▸ **PROMPT**:
Only one stretch of the data below should be repeated: the lines from the line containing "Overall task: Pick" through the line containing "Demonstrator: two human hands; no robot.", inclusive, exactly as they are.

▸ **EXERCISE INPUT**:

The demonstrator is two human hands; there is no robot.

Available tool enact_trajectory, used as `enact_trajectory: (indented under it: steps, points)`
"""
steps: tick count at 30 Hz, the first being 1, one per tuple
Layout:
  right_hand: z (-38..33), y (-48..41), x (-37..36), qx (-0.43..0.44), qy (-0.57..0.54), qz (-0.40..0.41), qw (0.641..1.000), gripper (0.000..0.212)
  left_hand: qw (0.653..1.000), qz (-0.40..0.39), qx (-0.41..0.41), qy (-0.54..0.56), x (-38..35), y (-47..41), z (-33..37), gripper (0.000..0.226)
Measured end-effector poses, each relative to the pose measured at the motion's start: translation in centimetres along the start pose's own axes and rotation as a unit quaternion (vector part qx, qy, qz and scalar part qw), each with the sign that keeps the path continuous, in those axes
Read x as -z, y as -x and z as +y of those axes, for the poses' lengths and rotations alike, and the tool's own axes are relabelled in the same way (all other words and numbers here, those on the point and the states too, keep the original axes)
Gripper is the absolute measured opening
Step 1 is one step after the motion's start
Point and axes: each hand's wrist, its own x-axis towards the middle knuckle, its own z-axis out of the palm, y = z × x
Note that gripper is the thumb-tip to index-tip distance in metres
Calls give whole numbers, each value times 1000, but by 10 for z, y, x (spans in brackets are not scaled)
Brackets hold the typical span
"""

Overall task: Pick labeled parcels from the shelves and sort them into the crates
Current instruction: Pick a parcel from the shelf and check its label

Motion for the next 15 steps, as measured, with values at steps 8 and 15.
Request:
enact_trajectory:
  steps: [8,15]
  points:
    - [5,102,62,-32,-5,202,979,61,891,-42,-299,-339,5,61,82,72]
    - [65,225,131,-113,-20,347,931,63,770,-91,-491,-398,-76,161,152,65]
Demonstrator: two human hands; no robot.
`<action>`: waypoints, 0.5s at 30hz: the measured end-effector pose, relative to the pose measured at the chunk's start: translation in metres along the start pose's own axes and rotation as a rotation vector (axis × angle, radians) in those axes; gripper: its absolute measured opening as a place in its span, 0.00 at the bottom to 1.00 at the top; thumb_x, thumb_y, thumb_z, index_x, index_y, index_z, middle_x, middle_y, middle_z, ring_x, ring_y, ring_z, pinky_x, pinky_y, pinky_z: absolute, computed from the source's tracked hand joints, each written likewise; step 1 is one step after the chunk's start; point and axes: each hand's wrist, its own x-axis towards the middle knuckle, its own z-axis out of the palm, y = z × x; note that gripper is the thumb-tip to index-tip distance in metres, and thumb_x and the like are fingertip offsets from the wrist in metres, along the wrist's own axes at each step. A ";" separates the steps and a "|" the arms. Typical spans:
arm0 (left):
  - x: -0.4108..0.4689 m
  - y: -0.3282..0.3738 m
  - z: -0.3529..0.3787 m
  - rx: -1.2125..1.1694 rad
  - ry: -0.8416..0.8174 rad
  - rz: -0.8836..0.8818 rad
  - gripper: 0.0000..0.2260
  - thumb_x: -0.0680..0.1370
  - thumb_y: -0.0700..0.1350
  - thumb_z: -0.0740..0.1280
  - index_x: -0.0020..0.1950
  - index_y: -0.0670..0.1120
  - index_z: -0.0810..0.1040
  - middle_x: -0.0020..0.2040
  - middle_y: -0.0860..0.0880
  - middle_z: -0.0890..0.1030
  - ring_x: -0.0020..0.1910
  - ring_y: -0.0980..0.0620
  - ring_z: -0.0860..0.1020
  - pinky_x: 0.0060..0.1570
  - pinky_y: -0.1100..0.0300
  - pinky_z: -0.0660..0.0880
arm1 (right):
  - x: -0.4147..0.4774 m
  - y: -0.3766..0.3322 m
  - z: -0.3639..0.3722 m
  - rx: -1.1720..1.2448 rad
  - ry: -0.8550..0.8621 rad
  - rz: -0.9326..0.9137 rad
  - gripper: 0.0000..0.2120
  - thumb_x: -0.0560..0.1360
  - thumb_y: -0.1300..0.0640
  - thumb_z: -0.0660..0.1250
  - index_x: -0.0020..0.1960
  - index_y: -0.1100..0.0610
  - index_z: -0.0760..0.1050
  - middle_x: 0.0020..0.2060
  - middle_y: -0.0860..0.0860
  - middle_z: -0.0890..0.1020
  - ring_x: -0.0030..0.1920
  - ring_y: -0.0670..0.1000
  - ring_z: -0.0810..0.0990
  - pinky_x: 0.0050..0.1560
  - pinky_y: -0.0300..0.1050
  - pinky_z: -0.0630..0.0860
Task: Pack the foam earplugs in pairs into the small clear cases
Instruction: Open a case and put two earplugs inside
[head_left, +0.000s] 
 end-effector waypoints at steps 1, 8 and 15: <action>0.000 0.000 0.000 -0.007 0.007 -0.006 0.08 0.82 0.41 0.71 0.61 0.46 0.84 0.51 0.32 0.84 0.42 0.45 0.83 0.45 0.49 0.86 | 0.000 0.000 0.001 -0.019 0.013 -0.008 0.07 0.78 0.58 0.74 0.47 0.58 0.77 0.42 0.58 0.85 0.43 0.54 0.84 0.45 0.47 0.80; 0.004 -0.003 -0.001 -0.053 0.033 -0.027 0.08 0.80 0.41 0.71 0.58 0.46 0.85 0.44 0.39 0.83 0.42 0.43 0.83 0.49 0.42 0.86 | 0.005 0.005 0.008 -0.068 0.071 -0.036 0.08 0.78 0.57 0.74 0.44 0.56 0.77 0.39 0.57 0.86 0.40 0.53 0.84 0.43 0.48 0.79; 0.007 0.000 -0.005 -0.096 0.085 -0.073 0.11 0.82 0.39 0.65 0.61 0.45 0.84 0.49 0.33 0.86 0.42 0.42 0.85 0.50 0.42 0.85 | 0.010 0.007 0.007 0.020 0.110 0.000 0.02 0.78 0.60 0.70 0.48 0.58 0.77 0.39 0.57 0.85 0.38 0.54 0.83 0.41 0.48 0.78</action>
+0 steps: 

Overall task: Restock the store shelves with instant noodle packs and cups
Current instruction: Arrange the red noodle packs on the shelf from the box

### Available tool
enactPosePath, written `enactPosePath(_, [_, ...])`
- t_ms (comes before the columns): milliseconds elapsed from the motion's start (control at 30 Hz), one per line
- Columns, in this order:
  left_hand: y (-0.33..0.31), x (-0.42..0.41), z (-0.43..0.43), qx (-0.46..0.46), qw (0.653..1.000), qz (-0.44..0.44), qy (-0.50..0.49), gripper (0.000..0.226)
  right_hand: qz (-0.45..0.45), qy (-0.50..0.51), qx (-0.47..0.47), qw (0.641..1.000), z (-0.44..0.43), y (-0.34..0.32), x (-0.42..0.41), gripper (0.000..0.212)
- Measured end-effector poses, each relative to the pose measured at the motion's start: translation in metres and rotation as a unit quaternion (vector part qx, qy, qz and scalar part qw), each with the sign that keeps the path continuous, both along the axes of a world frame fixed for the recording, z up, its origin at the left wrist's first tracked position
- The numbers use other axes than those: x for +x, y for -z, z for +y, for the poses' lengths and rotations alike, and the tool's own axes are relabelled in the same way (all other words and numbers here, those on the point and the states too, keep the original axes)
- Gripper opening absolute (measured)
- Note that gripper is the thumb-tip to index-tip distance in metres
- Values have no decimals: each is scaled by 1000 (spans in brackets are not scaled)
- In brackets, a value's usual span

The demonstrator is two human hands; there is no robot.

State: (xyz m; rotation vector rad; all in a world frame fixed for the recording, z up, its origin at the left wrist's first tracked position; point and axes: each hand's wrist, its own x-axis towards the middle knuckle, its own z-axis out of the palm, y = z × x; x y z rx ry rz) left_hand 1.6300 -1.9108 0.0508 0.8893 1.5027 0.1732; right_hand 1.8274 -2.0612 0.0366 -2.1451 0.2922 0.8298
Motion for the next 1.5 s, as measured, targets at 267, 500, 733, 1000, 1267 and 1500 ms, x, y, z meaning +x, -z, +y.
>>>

▸ **TASK ANSWER**:
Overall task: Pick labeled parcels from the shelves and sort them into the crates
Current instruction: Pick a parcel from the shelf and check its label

Motion for the next 15 steps, as measured, with values at steps 8 and 15.
Request:
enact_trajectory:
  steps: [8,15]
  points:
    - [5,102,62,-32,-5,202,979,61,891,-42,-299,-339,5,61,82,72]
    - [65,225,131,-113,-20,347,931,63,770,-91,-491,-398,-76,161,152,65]
Demonstrator: two human hands; no robot.

The output is complete as it stands.